• [DATA FOR PROCESSING]:
------------------------------------------------
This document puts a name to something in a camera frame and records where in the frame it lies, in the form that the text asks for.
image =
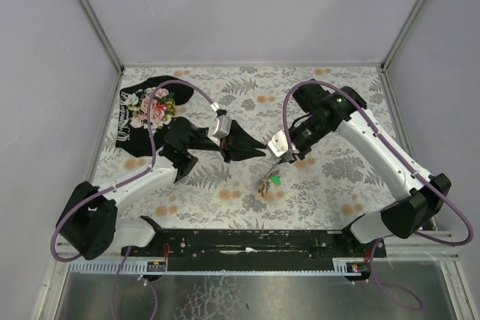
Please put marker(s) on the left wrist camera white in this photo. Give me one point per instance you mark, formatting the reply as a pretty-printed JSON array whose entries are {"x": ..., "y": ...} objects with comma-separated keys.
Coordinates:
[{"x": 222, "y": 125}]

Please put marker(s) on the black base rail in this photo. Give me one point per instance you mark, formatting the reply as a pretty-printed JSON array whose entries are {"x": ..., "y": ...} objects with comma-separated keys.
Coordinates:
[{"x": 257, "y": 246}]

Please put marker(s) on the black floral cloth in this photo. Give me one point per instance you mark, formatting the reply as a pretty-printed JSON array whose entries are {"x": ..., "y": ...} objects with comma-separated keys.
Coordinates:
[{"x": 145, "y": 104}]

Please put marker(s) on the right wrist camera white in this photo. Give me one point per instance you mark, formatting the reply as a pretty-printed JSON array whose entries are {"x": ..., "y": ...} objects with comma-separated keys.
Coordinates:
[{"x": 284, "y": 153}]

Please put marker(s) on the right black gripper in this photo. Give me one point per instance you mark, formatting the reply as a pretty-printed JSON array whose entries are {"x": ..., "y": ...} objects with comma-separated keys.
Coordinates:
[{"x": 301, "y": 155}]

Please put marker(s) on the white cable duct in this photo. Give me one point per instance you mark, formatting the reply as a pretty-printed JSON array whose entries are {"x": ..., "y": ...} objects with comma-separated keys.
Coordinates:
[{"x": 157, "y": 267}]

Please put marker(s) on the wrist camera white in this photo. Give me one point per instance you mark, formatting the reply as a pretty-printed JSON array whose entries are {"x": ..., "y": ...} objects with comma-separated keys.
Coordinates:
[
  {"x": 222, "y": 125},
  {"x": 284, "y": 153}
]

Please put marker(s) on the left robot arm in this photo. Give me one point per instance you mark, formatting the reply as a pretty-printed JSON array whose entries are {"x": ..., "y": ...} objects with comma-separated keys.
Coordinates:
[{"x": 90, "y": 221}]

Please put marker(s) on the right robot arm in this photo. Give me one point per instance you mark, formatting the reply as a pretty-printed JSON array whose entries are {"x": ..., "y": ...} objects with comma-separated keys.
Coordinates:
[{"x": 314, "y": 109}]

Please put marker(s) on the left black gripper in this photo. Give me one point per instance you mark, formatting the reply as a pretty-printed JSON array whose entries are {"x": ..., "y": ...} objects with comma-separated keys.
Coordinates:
------------------------------------------------
• [WORK ORDER]: The result should be every line of the material that contains the word "gripper", so copy those lines.

• [OUTPUT BELOW]:
Please put marker(s) on the right black gripper in this photo. Give me one point per instance you mark, formatting the reply as a pretty-printed JSON array whose entries are {"x": ..., "y": ...} objects with comma-separated keys.
Please put marker(s) on the left black gripper in this photo. Give me one point per instance you mark, formatting the reply as a pretty-printed JSON array whose entries are {"x": ..., "y": ...} objects with comma-separated keys.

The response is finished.